Separate column values by some character (like a tab).

$ awk -F ',' '{print NR"\t"$1"\t"$2}' < test.csv
fechalectura	lectura
2021-06-04	177
2021-08-10	184
2021-10-07	190

Print the total number of lines (records).

# END: this code block runs when all input has been processed
awk -F ':' 'END {print NR}' /etc/passwd

Using printf.

# Print second column as a floating number with two decimals
awk -F ',' '{printf "%.2f\n",$2}' < testfile

Define the OFS (Output Field Separator).

awk -F ',' '{OFS="\t"; $1=$1; print}' < test.csv

Conditions

Search for a RegExp.

# look for 'sshd'
awk -F ':' '/sshd/ {print $1,$7}' /etc/passwd

Standard “if” (always inside ‘action’ section).

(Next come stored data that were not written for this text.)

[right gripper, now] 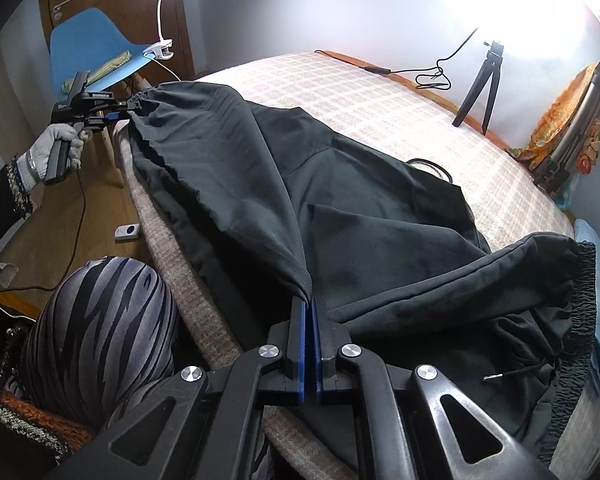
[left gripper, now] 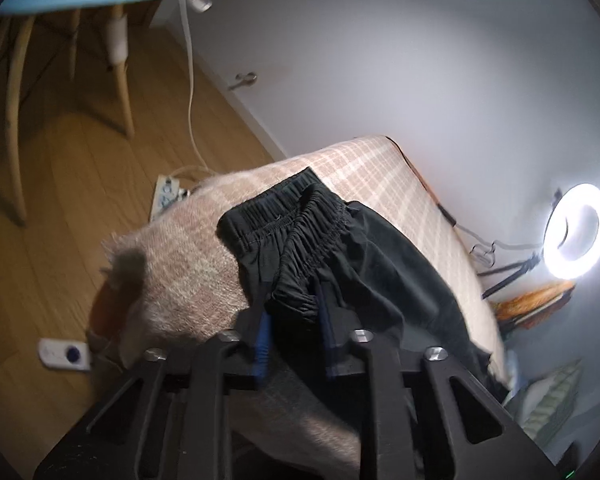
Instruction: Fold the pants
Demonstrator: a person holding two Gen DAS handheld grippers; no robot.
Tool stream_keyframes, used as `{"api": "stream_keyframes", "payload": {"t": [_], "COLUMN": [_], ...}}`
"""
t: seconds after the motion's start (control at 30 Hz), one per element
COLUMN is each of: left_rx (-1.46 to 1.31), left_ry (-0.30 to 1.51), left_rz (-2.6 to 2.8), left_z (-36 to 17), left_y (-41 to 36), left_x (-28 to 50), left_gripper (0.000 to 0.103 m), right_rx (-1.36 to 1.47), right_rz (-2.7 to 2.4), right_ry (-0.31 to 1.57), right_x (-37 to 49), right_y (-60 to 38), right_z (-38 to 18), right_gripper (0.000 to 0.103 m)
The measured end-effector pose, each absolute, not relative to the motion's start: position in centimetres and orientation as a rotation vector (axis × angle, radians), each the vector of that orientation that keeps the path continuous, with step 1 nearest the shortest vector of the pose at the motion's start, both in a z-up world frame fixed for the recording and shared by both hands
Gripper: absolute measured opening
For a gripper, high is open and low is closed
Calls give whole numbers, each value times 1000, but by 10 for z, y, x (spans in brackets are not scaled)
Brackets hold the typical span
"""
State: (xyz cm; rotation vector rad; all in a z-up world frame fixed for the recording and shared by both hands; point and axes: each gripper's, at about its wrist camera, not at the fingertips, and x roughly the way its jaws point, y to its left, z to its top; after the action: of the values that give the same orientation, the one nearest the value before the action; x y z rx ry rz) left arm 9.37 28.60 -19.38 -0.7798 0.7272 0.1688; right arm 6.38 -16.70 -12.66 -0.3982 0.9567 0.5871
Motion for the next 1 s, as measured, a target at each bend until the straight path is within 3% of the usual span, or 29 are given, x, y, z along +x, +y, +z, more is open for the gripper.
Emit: {"api": "stream_keyframes", "payload": {"t": [0.27, 0.53, 1.0], "left_rx": [-546, -540, -672], "left_ry": [702, 568, 833], "left_rz": [116, -93, 35], "left_z": [-154, -103, -205], "left_y": [268, 265, 320], "left_x": [121, 150, 139], "left_gripper": [12, 11, 11], "right_rx": [-393, -366, -398], "right_rz": [599, 583, 608], "right_ry": [958, 963, 970], "right_x": [65, 65, 61], "right_y": [-161, -167, -154], "right_z": [-133, -136, -136], "right_gripper": [1, 1, 1]}}
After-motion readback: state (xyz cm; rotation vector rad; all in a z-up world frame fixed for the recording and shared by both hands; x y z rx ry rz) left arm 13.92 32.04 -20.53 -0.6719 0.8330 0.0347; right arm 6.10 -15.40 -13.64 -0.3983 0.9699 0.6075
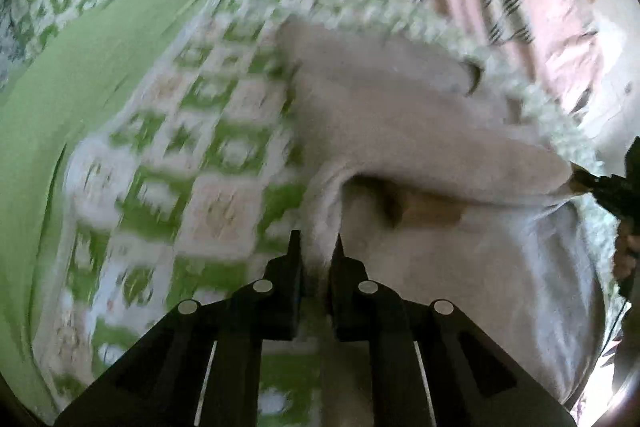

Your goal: Fold small clothes

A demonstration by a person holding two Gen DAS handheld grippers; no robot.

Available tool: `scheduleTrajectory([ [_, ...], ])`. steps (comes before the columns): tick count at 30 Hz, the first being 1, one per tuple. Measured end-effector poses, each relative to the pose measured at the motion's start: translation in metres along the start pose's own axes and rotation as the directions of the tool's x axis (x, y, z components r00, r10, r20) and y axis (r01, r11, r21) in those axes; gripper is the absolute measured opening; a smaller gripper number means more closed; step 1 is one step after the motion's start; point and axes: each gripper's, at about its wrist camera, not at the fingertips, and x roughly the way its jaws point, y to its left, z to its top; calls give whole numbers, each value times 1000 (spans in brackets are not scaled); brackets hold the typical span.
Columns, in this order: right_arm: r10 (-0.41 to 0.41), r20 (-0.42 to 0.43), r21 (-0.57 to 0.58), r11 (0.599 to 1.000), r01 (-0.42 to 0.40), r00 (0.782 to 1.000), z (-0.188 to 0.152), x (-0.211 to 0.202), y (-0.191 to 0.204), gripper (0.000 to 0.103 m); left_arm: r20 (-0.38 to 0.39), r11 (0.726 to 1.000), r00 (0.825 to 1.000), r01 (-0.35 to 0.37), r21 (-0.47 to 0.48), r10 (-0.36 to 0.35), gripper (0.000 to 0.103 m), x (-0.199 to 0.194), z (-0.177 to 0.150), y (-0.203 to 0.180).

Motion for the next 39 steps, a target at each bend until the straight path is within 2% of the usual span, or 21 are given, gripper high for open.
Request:
scheduleTrajectory([
  [2, -10, -66, 10, 1000, 10, 998, -8, 14, -6, 14, -15, 1000, 1000, 11, -5, -11, 19, -5, -2, 5],
  [3, -25, -81, 5, 1000, 26, 996, -11, 18, -7, 14, -9, 1000, 1000, 20, -12, -20, 31, -11, 1, 7],
  [4, -42, -87, -5, 999, 41, 995, -14, 19, -6, 15, 3, 1000, 1000, 20, -22, -20, 38, -17, 7, 10],
  [6, -35, -72, -21, 999, 33, 997, -16, 14, -4, 15, 51, 999, 998, 38, -37, -36, 57, -26, 24, 15],
  [8, -58, -58, -27, 998, 57, 997, -16, 10, -1, 16, 71, 998, 997, 47, -47, -43, 66, -22, 48, 17],
  [9, -71, -47, -26, 997, 70, 996, -16, 8, 0, 16, 70, 998, 997, 44, -51, -40, 67, -16, 61, 18],
  [12, -42, -44, -8, 999, 41, 998, -15, 8, -5, 28, 25, 994, 997, 75, -80, -73, 67, 21, 101, 22],
  [16, -25, -48, 14, 1000, 26, 999, -13, 17, -10, 29, -42, 989, 994, 97, -109, -102, 66, 66, 135, 25],
  [17, -12, -45, 17, 1000, 13, 999, -13, 18, -11, 29, -49, 990, 993, 100, -100, -106, 60, 75, 140, 25],
  [18, 1, -43, 16, 1000, 0, 999, -13, 18, -10, 28, -43, 991, 993, 104, -88, -109, 36, 82, 143, 23],
  [19, 4, -38, 10, 1000, -3, 999, -13, 18, -9, 18, -32, 990, 992, 120, -77, -123, 16, 84, 146, 20],
  [20, 5, -28, -1, 1000, -5, 1000, -13, 16, -7, 8, -9, 989, 991, 129, -67, -130, 11, 83, 148, 18],
  [21, 19, -10, -8, 1000, -19, 1000, -13, 12, -5, 8, 40, 992, 992, 119, -52, -117, 8, 76, 148, 15],
  [23, 51, 38, -25, 998, -50, 998, -11, 2, 0, 8, 181, 992, 976, 125, -7, -122, 7, 52, 145, 8],
  [25, 59, 74, -45, 997, -56, 996, -9, -5, 1, 8, 258, 990, 956, 141, 2, -137, 7, 40, 141, 7],
  [26, 42, 69, -48, 998, -38, 997, -8, -3, 2, 8, 254, 992, 960, 123, -5, -117, 7, 43, 141, 7],
  [28, -38, 33, -46, 998, 40, 999, -6, 10, 0, 8, 197, 998, 979, 57, -3, -56, 7, 62, 140, 8],
  [30, -62, 2, -42, 997, 62, 998, -7, 19, -2, 8, 144, 1000, 989, 24, -9, -22, 8, 78, 138, 11],
  [33, -98, -5, -32, 995, 98, 995, -10, 19, -1, 8, 125, 999, 992, 32, -38, -27, 17, 70, 138, 16],
  [35, -114, 1, -20, 993, 114, 993, -12, 11, -1, 9, 123, 999, 992, 28, -39, -23, 18, 52, 134, 16],
  [39, -93, 24, -5, 996, 93, 995, -19, -10, -3, 11, 120, 996, 990, 77, -38, -72, 29, 13, 104, 23],
])
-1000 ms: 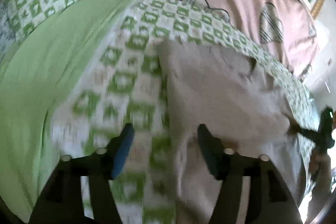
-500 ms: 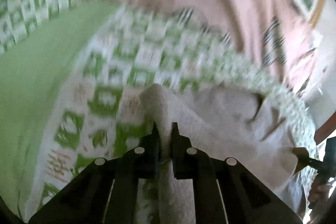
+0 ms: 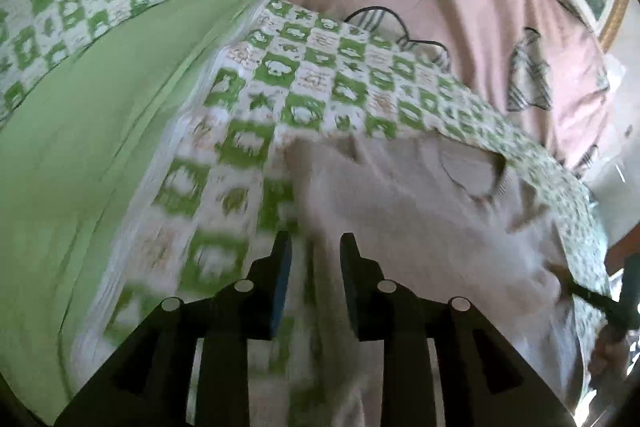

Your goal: Fold small clothes

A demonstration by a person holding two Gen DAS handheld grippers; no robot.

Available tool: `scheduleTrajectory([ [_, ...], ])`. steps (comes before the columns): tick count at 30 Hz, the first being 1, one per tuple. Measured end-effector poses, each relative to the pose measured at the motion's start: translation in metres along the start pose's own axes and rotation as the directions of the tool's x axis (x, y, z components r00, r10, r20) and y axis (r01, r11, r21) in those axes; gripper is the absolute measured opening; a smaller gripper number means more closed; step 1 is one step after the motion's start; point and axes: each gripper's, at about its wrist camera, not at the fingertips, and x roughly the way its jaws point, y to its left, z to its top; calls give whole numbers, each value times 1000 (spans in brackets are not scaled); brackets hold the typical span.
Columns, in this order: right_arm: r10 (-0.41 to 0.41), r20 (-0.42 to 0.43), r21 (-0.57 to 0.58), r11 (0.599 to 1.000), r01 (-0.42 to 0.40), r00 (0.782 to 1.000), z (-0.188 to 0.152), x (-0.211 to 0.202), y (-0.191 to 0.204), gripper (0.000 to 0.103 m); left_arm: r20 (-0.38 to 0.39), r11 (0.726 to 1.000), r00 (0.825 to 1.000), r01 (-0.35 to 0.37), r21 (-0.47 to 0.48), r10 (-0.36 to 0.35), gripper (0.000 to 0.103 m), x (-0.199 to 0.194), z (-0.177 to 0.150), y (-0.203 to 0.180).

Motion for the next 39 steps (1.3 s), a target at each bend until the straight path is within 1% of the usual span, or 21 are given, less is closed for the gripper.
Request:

# Don't print first value of column 2
awk -F ',' '{if (NR != 1) print $2}' test.csv

# Split the file based on the third column value
awk -F ',' '{if ($3 >= 1000) print $0}' < test.csv > testmore1000.csv
awk -F ',' '{if ($3 < 1000) print $0}' < test.csv > testless1000.csv

Condition outside curly braces.

# Print odd lines
awk 'NR % 2 != 0 {print}' file

# Print lines where $1 contains 'a'
awk '$1 ~ /a/ {print}' urls.txt

# Print lines if contains abc AND xyz
awk '/abc/ && /xyz/' file

Built-in functions

tolower(<string>), toupper(<string>): change uppercase to lowercase and viceversa.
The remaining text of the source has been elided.